## EXERCISE OBJECTIVE
Copy the data exactly. Images are to be left out.

Start of SUPPLIED MATERIAL

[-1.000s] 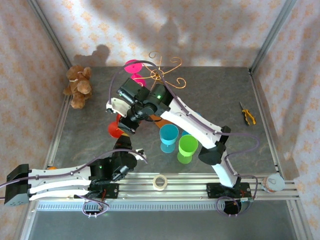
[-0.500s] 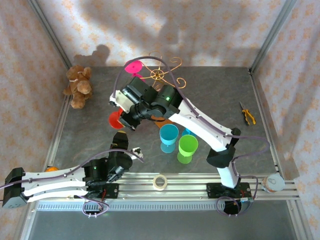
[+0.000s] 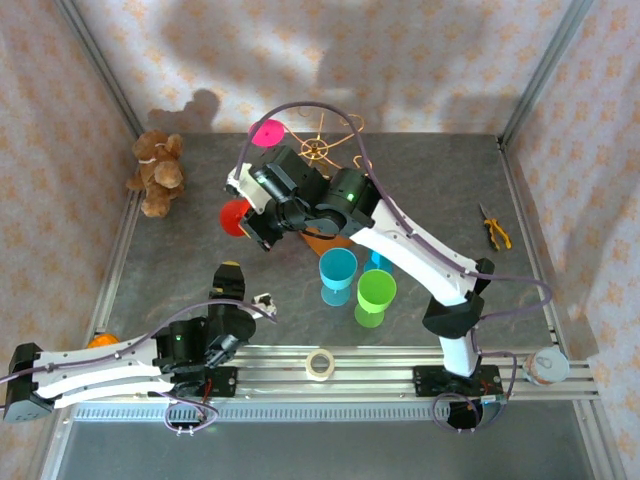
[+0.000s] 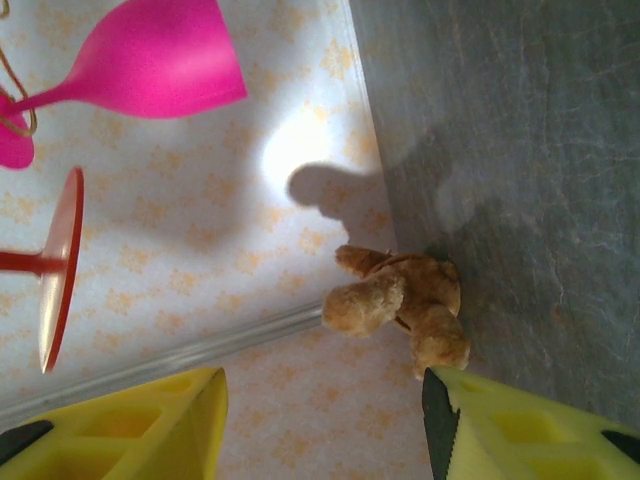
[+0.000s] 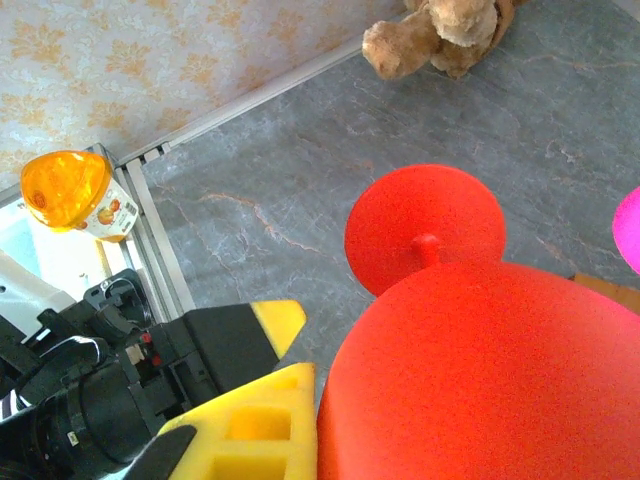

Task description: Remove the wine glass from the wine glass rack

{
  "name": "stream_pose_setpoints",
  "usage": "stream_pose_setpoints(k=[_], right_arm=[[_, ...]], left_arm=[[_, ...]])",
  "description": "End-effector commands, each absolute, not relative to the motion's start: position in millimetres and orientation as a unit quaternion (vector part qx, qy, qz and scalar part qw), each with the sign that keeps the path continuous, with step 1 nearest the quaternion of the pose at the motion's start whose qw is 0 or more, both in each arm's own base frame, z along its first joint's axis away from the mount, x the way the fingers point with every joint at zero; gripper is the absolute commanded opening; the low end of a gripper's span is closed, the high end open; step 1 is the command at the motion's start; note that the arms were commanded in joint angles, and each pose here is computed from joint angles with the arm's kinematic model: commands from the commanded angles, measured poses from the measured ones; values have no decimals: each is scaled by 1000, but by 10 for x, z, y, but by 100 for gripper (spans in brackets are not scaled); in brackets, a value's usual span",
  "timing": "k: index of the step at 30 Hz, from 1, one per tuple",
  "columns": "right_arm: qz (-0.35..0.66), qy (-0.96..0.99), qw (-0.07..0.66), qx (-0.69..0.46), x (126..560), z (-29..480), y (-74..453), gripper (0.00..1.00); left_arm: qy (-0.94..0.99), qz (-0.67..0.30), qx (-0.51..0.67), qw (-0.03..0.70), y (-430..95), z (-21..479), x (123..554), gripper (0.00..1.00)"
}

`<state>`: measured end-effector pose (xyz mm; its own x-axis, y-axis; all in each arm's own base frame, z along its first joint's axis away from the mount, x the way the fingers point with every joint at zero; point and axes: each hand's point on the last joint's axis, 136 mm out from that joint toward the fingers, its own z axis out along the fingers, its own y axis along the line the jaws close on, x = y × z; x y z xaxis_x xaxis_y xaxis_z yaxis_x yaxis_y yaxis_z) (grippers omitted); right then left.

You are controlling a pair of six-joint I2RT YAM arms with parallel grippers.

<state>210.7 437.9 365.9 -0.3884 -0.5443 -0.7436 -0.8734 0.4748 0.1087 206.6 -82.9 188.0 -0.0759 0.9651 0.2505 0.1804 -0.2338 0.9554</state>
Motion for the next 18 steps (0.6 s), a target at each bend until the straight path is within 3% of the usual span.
stream_pose_setpoints(k=[1,18], right_arm=[[255,797,352,-419,2103,3876,4202,0],[262,840,299,-368,1858,3468,3791,0]], left_arm=[[507,566,547,351,-678,1923,2047,56],[567,564,445,403,-506,2354,2014,54]])
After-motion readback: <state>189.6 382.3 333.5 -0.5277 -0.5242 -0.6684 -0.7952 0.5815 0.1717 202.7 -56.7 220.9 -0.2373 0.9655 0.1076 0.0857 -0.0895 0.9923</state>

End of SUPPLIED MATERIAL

## RESPONSE TO THIS TASK
[-1.000s] 
[-0.500s] 
[+0.000s] 
[+0.000s] 
[+0.000s] 

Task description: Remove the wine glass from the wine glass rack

{
  "name": "stream_pose_setpoints",
  "usage": "stream_pose_setpoints(k=[_], right_arm=[[_, ...]], left_arm=[[_, ...]])",
  "description": "End-effector commands, each absolute, not relative to the motion's start: position in millimetres and orientation as a unit quaternion (vector part qx, qy, qz and scalar part qw), each with the sign that keeps the path continuous, with step 1 nearest the quaternion of the pose at the motion's start whose qw is 0 or more, both in each arm's own base frame, z along its first joint's axis away from the mount, x the way the fingers point with every joint at zero; gripper is the absolute commanded opening; the low end of a gripper's span is closed, the high end open; step 1 is the command at the motion's start; note that the arms were commanded in joint angles, and each pose here is computed from joint angles with the arm's kinematic model: commands from the commanded angles, measured poses from the measured ones; values have no decimals: each is scaled by 1000, but by 10 for x, z, y, but by 100 for gripper (spans in brackets are not scaled); in brackets, a value's usual span",
  "timing": "k: index of the step at 30 Hz, from 1, one per tuple",
  "columns": "right_arm: qz (-0.35..0.66), qy (-0.96..0.99), qw (-0.07..0.66), qx (-0.69..0.46), x (126..560), z (-29..480), y (-74..453), gripper (0.00..1.00); left_arm: qy (-0.94..0.99), qz (-0.67..0.30), qx (-0.51..0.67), qw (-0.03..0.70), y (-430..95), z (-21..479), x (123..554), gripper (0.00..1.00)"
}

`<state>`: measured end-effector pose (xyz mm; its own x-axis, y-axis; all in each arm's own base frame, z along its first joint's axis away from the mount, x the way the fingers point with every joint at zero; point and axes: each hand's point on the last joint's axis, 136 mm out from that joint toward the fingers, its own z axis out along the fingers, its own y axis along the line the jaws close on, x = y × z; x y z xaxis_x xaxis_y xaxis_z yaxis_x yaxis_y yaxis_z) (grippers omitted); right then left.

You are controlling a pair of six-joint I2RT YAM arms with parallel grippers.

<state>210.7 437.9 365.9 -0.3884 -0.5443 -0.7436 -0.8734 0.4748 0.1087 206.6 -82.9 188.0 -0.0759 0.9651 0.2505 0.1804 -0.2338 0.9554</state>
Motion for the next 18 steps (0.6 s), a target at each bend until the straight path is within 3% of the usual span.
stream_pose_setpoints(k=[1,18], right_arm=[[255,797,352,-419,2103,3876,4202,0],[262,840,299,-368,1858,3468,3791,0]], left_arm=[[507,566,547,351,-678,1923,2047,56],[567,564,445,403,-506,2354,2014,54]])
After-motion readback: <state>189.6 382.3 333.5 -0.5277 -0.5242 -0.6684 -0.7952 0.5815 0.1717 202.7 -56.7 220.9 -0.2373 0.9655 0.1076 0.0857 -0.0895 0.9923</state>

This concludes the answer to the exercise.